= The Rebellion of the Rats =

Novel by Fernando Soto Aparicio

La rebelión de las ratas [ en: The Rebellion of the Rats] is a novel written by Colombian writer Fernando Soto Aparicio and published in 1962. It is a testimonial tale about the hardship and inhuman conditions of the poor working classes in Colombia.

The book is about a poor mine worker, Rudecindo Cristancho, who attempts to form a miner's union. The organizing campaign turns into a rebellion that leads to Cristancho's death.

==Plot==

The book starts with a description of the pristine landscape that existed before the arrival to the Valley of Timbalí of wealthy foreigners who brought with them “progress” to the region and changed the green landscape with the introduction of paved roads. The houses of the villagers now contrasted with the enormous houses recently built by the foreigners.
Everything has changed since the arrival of the new settlers who also spoke a different language, used different gestures and had different habits. The problem was not much the difference in wealth but the damage caused to the agricultural land, which had been ruined due to the constant rolling of the heavy machinery that transported the coal. The villagers did not own the land they worked with their own hands, thus when they found themselves without land to work there was no other option than working in the mines. While agriculture disappeared, the mining industry thrived.
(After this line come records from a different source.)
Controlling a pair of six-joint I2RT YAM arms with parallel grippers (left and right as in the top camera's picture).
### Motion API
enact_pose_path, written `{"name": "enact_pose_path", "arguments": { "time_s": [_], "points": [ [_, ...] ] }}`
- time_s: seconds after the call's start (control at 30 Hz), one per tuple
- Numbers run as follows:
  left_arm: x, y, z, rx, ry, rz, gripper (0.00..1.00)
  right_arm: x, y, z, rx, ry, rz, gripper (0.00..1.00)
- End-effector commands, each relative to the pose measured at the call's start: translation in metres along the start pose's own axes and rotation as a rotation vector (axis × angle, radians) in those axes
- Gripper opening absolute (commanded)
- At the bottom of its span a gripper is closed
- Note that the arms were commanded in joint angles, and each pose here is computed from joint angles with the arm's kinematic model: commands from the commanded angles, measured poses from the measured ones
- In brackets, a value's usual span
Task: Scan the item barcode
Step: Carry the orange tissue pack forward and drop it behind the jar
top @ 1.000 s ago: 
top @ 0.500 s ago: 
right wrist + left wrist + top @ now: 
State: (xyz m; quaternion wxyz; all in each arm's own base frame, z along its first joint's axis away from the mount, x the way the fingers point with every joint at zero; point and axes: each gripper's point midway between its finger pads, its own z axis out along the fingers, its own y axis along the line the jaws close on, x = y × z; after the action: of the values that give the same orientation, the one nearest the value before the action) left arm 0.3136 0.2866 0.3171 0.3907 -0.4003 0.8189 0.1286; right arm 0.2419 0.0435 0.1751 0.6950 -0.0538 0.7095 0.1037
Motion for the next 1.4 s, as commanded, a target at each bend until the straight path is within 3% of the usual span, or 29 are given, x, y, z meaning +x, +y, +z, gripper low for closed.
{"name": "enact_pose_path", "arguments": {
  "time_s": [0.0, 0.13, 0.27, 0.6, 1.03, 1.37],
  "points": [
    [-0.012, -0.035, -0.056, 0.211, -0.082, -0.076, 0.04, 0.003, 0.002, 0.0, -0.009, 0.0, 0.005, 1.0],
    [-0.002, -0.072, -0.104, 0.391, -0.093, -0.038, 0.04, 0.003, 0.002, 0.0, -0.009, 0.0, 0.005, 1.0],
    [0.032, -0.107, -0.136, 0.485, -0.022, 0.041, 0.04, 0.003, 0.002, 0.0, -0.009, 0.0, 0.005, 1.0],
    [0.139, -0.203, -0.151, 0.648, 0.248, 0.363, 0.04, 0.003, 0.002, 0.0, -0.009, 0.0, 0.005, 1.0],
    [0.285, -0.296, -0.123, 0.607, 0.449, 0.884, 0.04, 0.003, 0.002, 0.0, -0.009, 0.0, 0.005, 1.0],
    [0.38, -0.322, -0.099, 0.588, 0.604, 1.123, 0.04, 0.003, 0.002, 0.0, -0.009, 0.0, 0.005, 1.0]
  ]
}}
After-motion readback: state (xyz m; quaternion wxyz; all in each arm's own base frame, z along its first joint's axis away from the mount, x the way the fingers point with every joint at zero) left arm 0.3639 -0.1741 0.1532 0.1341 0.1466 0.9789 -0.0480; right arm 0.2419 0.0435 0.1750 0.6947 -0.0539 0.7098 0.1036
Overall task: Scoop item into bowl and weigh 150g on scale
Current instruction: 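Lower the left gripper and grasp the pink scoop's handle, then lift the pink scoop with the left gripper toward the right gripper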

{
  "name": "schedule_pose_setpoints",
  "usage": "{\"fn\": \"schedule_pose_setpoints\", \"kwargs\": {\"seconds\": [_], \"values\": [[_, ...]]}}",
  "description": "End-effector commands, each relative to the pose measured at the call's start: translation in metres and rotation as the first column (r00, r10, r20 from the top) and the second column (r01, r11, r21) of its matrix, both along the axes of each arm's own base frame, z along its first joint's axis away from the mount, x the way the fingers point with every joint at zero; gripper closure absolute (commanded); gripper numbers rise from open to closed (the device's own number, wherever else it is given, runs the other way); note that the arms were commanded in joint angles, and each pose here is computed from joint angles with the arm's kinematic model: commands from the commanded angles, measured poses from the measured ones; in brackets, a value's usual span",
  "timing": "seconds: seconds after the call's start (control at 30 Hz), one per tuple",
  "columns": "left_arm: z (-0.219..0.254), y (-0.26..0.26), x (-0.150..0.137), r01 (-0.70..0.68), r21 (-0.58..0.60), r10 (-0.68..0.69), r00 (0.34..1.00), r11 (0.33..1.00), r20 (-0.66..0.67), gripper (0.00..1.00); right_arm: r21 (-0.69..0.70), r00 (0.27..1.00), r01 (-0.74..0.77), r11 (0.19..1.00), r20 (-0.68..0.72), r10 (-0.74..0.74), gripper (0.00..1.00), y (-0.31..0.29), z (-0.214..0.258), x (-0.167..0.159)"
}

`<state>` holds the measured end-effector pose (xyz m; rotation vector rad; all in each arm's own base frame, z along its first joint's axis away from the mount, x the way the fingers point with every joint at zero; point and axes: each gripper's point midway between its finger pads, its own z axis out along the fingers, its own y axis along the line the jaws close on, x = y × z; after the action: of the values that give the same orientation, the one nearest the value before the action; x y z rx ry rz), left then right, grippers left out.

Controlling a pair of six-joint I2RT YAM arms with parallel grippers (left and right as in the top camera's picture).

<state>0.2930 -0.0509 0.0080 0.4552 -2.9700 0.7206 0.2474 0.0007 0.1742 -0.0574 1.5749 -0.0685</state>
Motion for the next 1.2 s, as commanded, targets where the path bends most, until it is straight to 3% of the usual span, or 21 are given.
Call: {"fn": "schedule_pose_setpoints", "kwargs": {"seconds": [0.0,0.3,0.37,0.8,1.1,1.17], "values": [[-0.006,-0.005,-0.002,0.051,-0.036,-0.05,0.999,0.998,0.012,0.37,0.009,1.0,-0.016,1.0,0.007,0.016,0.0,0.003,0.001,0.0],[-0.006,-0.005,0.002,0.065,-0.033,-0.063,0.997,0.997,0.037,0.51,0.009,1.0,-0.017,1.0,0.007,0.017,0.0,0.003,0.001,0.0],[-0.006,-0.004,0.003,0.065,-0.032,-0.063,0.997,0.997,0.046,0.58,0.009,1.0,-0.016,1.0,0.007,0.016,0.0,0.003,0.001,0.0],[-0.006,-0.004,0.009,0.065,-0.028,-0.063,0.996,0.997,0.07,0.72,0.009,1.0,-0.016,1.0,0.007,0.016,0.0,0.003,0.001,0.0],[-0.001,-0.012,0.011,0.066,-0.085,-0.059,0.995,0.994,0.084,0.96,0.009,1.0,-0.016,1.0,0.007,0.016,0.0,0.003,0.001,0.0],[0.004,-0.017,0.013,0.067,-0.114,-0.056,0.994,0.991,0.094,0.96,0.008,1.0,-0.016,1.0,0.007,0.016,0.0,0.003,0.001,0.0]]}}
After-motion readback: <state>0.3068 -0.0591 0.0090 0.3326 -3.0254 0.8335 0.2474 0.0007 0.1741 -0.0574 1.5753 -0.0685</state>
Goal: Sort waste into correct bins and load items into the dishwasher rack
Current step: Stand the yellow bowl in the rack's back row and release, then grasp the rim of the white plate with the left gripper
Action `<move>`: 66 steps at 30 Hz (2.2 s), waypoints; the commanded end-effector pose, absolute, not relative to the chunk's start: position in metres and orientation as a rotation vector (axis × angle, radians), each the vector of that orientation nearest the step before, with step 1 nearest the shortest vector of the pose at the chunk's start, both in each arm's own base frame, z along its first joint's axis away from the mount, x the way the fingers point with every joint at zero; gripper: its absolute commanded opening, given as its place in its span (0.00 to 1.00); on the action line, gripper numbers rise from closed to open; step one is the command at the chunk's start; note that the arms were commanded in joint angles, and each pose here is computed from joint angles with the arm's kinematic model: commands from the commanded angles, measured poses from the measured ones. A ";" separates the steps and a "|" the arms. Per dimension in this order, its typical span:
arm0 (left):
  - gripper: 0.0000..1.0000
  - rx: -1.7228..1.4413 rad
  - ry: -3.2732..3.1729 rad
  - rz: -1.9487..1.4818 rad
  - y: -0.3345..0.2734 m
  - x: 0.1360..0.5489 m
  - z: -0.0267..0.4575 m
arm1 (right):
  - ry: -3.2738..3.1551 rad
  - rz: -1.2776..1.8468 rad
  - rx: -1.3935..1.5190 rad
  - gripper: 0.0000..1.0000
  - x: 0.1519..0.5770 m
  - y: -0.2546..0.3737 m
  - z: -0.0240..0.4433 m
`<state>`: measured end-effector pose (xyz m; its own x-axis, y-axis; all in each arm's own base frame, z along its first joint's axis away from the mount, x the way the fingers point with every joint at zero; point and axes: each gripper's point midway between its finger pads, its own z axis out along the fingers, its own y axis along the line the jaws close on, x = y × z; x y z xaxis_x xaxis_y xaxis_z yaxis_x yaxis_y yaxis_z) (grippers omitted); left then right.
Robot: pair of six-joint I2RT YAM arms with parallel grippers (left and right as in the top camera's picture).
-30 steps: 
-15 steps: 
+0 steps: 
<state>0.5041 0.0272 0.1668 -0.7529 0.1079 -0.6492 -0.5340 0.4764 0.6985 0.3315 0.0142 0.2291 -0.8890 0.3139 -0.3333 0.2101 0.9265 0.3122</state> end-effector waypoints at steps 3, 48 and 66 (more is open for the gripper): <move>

In this changed landscaped is where Rudecindo Cristancho arrives and his first surprise is to find that there is one street that divides the town separating the wealthy foreigners from the poor villagers. As he finds no place to stay he decides to settle in a garbage dump in the outskirts of the town. Sometime after, Rudecindo is hired as a worker in the mine where he finds out that despite enormous effort and the dangerous conditions, the wages are not enough for daily living.
Realizing that he is not the only worker unhappy with the miserable working conditions he attempts to create a union but fails in the attempt. This causes unrest among the miners. Later on, this unhappiness turns into total rebellion when the miners discover among the rocks the rotting corpses of miners that had been buried by a collapsed tunnel.
Outraged by the cover-up, the workers run along the streets causing a stampede, and among them, a small group of miners also decides to destroy the houses of the wealthy neighborhood. Rudecindo is killed in the stampede after he falls and the crowd runs over him.